Stern Center for Research Computing

New York University • Leonard Stern School of Business

Running hadoop, hive and mahout at the Stern Center for Research Computing

Hadoop is a linux based processing system, so to use it you need to be reasonably familiar with unix/linux commands.

The login system for the hadoop cluster is bigdata.stern.nyu.edu. It has a large storage area (/bigtemp) for temporary file storage, since most users home directories are limited in space. (< 1GB)  The /bigtemp area can be used as a staging area to load your data into the hadoop cluster.

You should store your data in /bigtemp/yournetid, and then you can copy (put) the data into the hadoop system where you can manipulate it using hadoop.

i.e.  At the bigdata command prompt type

mkdir /bigtemp/yournetid

You can then use sftp, scp or wget   commands to move your data into

/bigtemp/yournetid

Once you have the data in /bigtemp/yournetid you can use hadoop commands to move it into the cluster.

To access hadoop,

ssh yournetid@bigdata.stern.nyu.edu

Typing

hadoop  fs  -mkdir  test

Should create a directory “test”  in /user/yournetid  (which is your default folder in the hadoop file system).

type

hadoop fs -lsr

and you will get a list of  all of your files in hadoop

hive

will enter the hive command line environment

mahout  options

will run a mahout job.

Important things to remember.

hadoop keeps all of its files in its own file system called “hdfs”. You need to move your files from linux to the hadoop files system with the

hadoop fs -put /mylocalpath/mylocalfile myhadoopfilename

command. That will copy  the file at

/mylocalpath/mylocalfile

to

myhadoopfilename

in hdfs:/user/yournetid/myhadoopfilename

If your files are in /bigtemp/yournetid

the command would look like this

hadoop  fs   -put  /bigtemp/yournetid/yourfilename  yourfilename

One thing to watch out for. Many hadoop commands (and hive and mahout) work on a directory/folder of files as opposed to single file.

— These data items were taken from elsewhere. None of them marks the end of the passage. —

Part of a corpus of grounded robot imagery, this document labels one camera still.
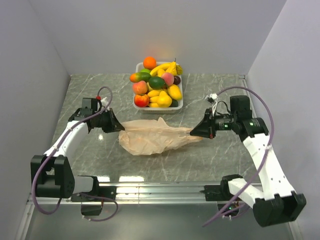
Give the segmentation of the translucent orange plastic bag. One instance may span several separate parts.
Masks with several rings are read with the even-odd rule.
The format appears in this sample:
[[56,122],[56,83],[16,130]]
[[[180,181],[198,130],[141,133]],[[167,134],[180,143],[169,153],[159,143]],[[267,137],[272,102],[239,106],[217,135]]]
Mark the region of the translucent orange plastic bag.
[[190,135],[188,127],[172,127],[162,117],[123,122],[125,130],[118,134],[118,142],[133,156],[150,156],[176,150],[203,138]]

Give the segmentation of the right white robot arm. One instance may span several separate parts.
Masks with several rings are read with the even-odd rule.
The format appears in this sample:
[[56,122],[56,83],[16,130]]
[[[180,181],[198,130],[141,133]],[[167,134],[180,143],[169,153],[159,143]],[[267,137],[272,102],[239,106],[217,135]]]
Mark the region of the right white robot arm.
[[218,131],[234,132],[249,152],[262,187],[257,189],[239,174],[227,175],[220,182],[220,195],[224,200],[241,200],[247,204],[261,227],[295,221],[307,204],[306,198],[286,178],[268,143],[271,136],[265,122],[253,117],[250,98],[231,96],[230,109],[222,114],[216,112],[215,97],[214,94],[207,97],[213,106],[206,109],[190,135],[213,139]]

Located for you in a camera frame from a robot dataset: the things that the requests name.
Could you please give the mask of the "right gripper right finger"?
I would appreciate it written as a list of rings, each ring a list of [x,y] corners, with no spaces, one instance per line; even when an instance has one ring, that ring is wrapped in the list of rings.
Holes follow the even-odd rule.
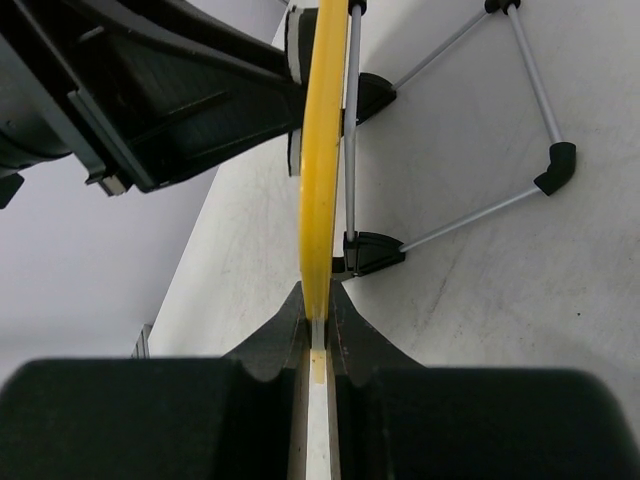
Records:
[[[335,479],[635,479],[618,400],[573,369],[431,367],[333,283],[327,326]]]

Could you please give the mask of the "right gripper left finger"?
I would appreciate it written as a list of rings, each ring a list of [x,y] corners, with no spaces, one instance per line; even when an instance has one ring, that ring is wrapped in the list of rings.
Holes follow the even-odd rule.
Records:
[[[1,390],[5,479],[302,479],[302,291],[220,357],[40,359]]]

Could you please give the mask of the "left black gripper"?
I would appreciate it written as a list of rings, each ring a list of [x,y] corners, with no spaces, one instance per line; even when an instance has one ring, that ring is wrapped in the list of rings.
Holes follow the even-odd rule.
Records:
[[[189,180],[298,129],[285,54],[186,1],[1,3],[1,206],[74,154],[109,196]]]

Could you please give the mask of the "yellow framed whiteboard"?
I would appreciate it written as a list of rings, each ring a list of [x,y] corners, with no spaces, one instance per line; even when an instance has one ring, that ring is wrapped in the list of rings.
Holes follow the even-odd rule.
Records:
[[[321,1],[301,140],[299,263],[314,381],[330,387],[327,353],[348,3]]]

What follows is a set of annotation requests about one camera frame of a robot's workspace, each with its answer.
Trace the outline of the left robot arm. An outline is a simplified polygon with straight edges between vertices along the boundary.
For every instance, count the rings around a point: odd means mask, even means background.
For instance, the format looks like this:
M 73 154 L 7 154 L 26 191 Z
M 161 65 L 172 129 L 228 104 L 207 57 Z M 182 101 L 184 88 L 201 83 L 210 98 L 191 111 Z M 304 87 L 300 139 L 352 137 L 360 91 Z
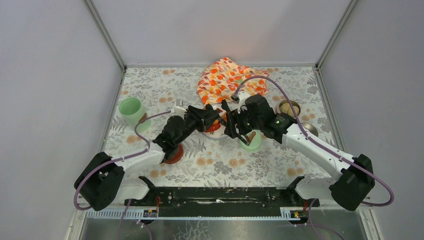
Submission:
M 144 150 L 133 151 L 117 158 L 105 152 L 97 153 L 74 183 L 73 204 L 76 209 L 100 211 L 111 203 L 138 200 L 148 206 L 155 200 L 155 192 L 141 179 L 128 176 L 140 169 L 168 162 L 179 145 L 193 132 L 209 129 L 220 117 L 210 104 L 205 108 L 188 106 L 180 114 L 168 118 L 160 134 L 147 140 Z

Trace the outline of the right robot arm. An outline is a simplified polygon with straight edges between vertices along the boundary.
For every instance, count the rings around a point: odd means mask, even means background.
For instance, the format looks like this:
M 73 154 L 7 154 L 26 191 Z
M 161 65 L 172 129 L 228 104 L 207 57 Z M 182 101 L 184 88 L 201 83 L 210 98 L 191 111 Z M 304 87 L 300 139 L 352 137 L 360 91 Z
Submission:
M 374 188 L 369 157 L 353 156 L 331 146 L 305 130 L 293 116 L 275 112 L 265 97 L 256 94 L 239 98 L 236 109 L 230 109 L 223 100 L 221 108 L 226 115 L 224 133 L 229 137 L 242 141 L 250 132 L 260 131 L 268 139 L 305 155 L 329 174 L 329 178 L 298 177 L 294 188 L 286 193 L 291 205 L 299 206 L 306 199 L 330 199 L 355 211 Z

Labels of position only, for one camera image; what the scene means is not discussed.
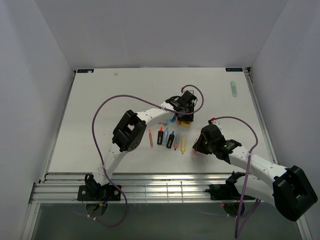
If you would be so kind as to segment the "pastel yellow highlighter cap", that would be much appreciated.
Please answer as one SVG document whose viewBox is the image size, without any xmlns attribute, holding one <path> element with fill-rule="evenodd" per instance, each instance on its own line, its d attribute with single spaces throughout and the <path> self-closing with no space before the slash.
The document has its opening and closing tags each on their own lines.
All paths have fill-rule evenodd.
<svg viewBox="0 0 320 240">
<path fill-rule="evenodd" d="M 182 121 L 181 124 L 180 124 L 183 128 L 189 128 L 190 127 L 190 123 L 189 122 L 185 122 L 185 121 Z"/>
</svg>

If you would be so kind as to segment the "thin orange highlighter pen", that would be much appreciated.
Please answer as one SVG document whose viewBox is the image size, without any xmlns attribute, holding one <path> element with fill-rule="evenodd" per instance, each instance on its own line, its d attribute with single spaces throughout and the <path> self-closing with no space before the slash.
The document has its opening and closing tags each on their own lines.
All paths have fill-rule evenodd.
<svg viewBox="0 0 320 240">
<path fill-rule="evenodd" d="M 153 148 L 154 144 L 153 144 L 153 135 L 152 135 L 152 130 L 149 128 L 148 129 L 148 136 L 149 136 L 149 143 L 150 143 L 150 147 Z"/>
</svg>

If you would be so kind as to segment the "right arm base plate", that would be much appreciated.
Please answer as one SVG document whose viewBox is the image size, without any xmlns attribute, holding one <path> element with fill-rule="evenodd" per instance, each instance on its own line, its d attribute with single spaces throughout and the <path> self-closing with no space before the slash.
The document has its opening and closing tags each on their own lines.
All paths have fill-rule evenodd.
<svg viewBox="0 0 320 240">
<path fill-rule="evenodd" d="M 210 184 L 205 190 L 210 194 L 211 200 L 235 200 L 239 201 L 241 194 L 234 185 L 228 184 Z"/>
</svg>

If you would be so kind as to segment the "black blue-capped highlighter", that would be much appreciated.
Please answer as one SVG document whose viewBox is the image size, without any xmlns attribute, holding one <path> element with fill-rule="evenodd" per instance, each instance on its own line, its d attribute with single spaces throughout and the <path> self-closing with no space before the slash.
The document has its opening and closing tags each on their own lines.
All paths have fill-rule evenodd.
<svg viewBox="0 0 320 240">
<path fill-rule="evenodd" d="M 175 132 L 172 131 L 172 133 L 170 133 L 168 136 L 166 148 L 170 149 L 172 147 L 174 139 L 175 139 Z"/>
</svg>

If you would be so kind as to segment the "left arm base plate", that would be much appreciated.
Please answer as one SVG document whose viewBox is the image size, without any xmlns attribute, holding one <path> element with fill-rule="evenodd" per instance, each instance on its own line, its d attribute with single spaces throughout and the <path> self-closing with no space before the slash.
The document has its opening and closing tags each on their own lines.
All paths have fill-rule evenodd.
<svg viewBox="0 0 320 240">
<path fill-rule="evenodd" d="M 88 186 L 81 185 L 76 199 L 82 202 L 120 201 L 121 192 L 114 185 L 105 185 L 100 187 L 96 193 L 93 193 Z"/>
</svg>

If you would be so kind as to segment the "pastel coral highlighter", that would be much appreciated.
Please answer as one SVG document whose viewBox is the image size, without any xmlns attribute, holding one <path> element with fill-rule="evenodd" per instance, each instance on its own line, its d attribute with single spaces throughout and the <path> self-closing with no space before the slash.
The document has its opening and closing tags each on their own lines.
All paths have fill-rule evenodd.
<svg viewBox="0 0 320 240">
<path fill-rule="evenodd" d="M 173 142 L 173 147 L 174 150 L 176 151 L 179 147 L 180 144 L 180 140 L 181 140 L 181 134 L 179 132 L 176 132 L 175 134 L 175 138 L 174 138 L 174 142 Z"/>
</svg>

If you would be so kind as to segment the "pastel orange highlighter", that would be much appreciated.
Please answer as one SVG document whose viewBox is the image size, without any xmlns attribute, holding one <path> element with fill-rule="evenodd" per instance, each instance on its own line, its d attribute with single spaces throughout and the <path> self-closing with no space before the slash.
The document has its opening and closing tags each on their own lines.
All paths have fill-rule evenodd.
<svg viewBox="0 0 320 240">
<path fill-rule="evenodd" d="M 195 140 L 195 142 L 194 142 L 194 144 L 193 144 L 193 146 L 192 146 L 192 148 L 193 148 L 195 151 L 197 151 L 197 148 L 198 148 L 197 143 L 198 143 L 198 139 Z"/>
</svg>

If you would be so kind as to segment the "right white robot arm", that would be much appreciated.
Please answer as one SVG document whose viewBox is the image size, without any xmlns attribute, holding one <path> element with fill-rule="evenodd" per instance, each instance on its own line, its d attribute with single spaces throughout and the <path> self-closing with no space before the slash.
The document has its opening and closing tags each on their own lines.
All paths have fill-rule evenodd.
<svg viewBox="0 0 320 240">
<path fill-rule="evenodd" d="M 234 171 L 225 183 L 210 185 L 208 192 L 212 200 L 239 200 L 244 193 L 245 200 L 259 199 L 269 203 L 292 222 L 318 201 L 316 192 L 300 167 L 285 167 L 250 154 L 240 142 L 225 139 L 215 124 L 201 129 L 192 148 L 249 171 L 248 175 Z"/>
</svg>

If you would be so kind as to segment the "pastel green highlighter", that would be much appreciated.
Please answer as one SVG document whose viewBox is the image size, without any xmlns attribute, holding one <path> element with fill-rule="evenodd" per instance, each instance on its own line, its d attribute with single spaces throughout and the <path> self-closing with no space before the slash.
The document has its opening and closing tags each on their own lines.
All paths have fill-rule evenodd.
<svg viewBox="0 0 320 240">
<path fill-rule="evenodd" d="M 235 81 L 231 81 L 231 82 L 230 82 L 230 87 L 231 87 L 232 96 L 233 96 L 234 98 L 236 98 L 236 97 L 238 96 L 236 82 L 235 82 Z"/>
</svg>

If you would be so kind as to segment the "black orange-capped highlighter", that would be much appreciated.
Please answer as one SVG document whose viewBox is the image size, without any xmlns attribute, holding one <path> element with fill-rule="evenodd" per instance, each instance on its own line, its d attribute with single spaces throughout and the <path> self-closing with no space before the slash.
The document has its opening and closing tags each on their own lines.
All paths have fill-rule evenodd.
<svg viewBox="0 0 320 240">
<path fill-rule="evenodd" d="M 158 131 L 158 134 L 157 134 L 157 145 L 163 144 L 163 137 L 164 137 L 164 130 L 161 127 Z"/>
</svg>

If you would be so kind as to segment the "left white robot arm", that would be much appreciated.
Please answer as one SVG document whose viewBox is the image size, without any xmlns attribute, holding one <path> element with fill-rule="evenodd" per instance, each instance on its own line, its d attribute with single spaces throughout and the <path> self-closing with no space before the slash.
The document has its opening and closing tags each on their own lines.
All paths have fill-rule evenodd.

So you often have to create a folder in hadoop and put your file(s) in the folder.

In this case, you would first create the folder.

hadoop fs -mkdir  yourproject

and then

hadoop fs -put /bigtemp/yournetid/yourfilename   yourproject/

This will create the file hdfs://user/yournetid/yourproject/yourfilename

To experiment, you might download the single user version of hadoop and run it locally to get used to where it stores files.